## TASK OBJECTIVE
Set out the records below again exactly; skip the images.

## THE DATA
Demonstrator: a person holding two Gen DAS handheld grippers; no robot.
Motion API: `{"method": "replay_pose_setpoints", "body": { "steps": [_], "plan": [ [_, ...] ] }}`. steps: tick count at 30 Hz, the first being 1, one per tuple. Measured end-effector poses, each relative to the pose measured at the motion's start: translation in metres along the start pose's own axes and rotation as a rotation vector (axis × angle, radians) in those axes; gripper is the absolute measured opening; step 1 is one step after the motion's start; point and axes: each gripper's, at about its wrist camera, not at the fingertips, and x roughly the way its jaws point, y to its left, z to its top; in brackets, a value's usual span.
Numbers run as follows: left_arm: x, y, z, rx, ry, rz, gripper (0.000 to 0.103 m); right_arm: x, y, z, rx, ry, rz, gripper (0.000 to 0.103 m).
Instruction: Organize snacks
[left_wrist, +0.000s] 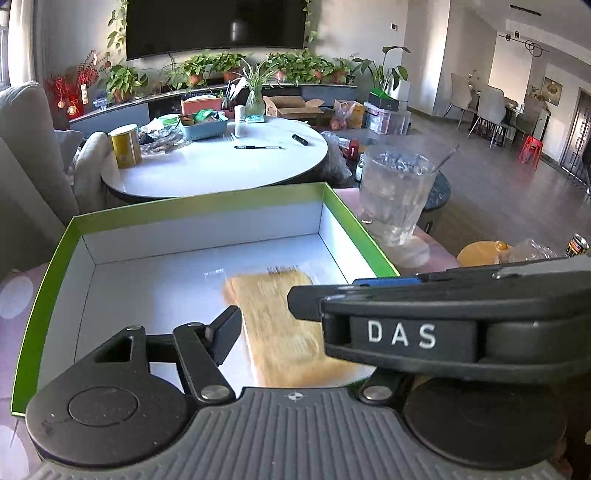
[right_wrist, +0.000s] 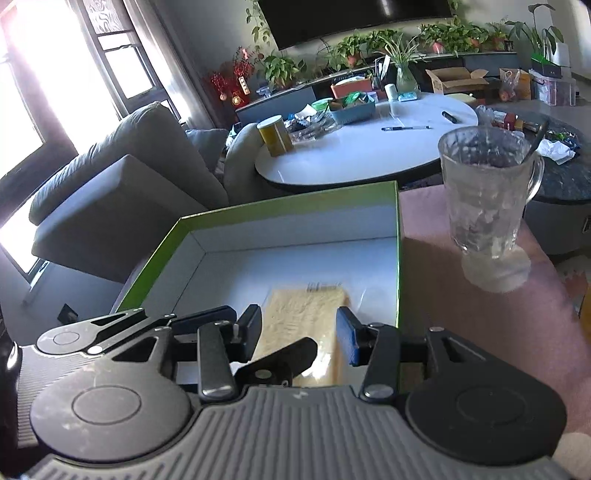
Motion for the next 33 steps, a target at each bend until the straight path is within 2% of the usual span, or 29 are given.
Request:
{"method": "replay_pose_setpoints", "body": {
  "steps": [11,16,23,33],
  "plan": [
    [-0.027,-0.001,-0.001,-0.013,-0.038,0.026,0.074,-0.022,0.0,-0.002,0.005,-0.042,-0.024,0.083],
    [-0.047,-0.003,-0.001,-0.002,-0.069,0.044,0.08,-0.04,0.007,-0.003,0.001,-0.084,-0.008,0.083],
    [-0.073,-0.005,-0.016,0.029,-0.093,0.08,0.082,-0.067,0.018,-0.011,-0.03,-0.155,0.011,0.083],
    [-0.118,0.015,-0.033,-0.045,-0.152,0.125,0.086,-0.098,0.018,-0.021,-0.073,-0.219,-0.022,0.083]
  ]
}}
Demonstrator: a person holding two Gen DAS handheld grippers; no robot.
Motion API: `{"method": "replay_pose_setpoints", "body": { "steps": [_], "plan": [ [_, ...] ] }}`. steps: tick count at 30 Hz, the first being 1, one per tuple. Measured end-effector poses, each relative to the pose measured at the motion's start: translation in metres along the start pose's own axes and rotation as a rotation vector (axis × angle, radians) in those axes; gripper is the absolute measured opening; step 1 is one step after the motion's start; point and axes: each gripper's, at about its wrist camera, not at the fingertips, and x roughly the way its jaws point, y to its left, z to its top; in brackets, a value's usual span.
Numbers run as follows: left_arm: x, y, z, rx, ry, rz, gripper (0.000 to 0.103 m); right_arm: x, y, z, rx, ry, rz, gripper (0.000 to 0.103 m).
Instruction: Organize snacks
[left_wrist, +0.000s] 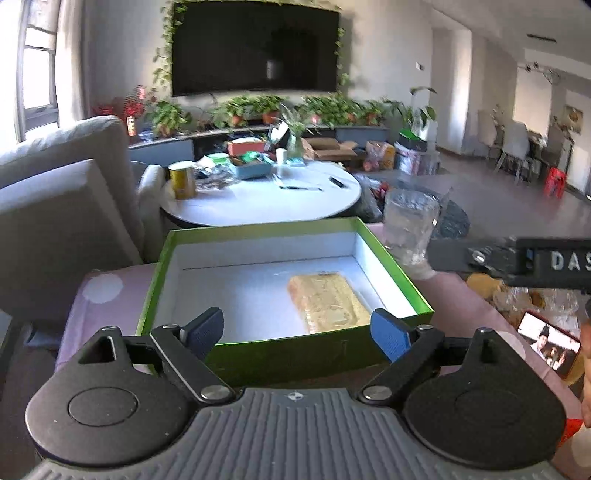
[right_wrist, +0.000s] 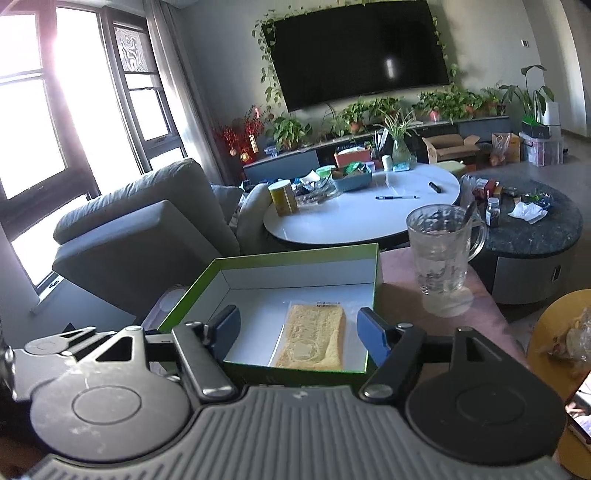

## RESULT FOR THIS TASK
Demonstrator: a person holding two Gen DAS handheld grippers; no robot.
Motion API: `{"method": "replay_pose_setpoints", "body": { "steps": [_], "plan": [ [_, ...] ] }}`. steps: tick count at 30 Hz, the first being 1, one per tuple. Measured end-effector poses, each relative to the pose measured at the motion's start: translation in metres along the start pose's own axes and rotation as a rotation vector (axis × angle, radians) in those axes; gripper is the absolute measured opening; step 1 is one step after the motion's start; point and axes: each gripper's, at about its wrist camera, not at the fingertips, and x roughly the way its jaws point, y to its left, z to its top; in brackets, a value's usual span.
Numbers run as follows: left_arm: x, y, z, rx, ry, rz, gripper (0.000 to 0.103 m); right_arm: x, y, z, rx, ry, rz, gripper (0.000 to 0.103 m).
Instruction: Organize snacks
[left_wrist, +0.000s] 
[right_wrist, +0.000s] 
Motion for the next 33 steps, a target at each bend until the straight path is within 2% of the usual span, or 29 are given.
Request:
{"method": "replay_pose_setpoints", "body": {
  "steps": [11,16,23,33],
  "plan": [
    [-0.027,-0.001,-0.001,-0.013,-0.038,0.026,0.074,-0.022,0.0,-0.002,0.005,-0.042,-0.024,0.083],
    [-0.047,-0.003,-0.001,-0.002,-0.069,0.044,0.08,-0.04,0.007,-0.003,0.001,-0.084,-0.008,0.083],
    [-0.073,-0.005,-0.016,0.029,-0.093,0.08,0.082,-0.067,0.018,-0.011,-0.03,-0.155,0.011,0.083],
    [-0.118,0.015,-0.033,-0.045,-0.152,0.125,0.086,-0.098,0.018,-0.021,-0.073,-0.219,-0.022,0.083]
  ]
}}
Demonstrator: a person holding two Gen DAS handheld grippers; no robot.
Motion API: `{"method": "replay_pose_setpoints", "body": { "steps": [_], "plan": [ [_, ...] ] }}`. steps: tick count at 30 Hz, the first being 1, one per tuple. Measured end-effector poses, each relative to the pose measured at the motion's start: translation in metres along the start pose's own axes and rotation as a rotation vector (axis × angle, radians) in those axes; gripper is the absolute measured opening; step 1 is one step after the motion's start; point and axes: each gripper's, at about its wrist camera, not at the fingertips, and x roughly the way its jaws point, y to its left, z to its top; in brackets, a value's usual span.
Numbers run as follows: left_arm: x, y, z, rx, ry, rz, gripper (0.000 to 0.103 m); right_arm: x, y, z, rx, ry, rz, gripper (0.000 to 0.103 m).
Instruction: Organize snacks
[left_wrist, +0.000s] 
[right_wrist, +0.000s] 

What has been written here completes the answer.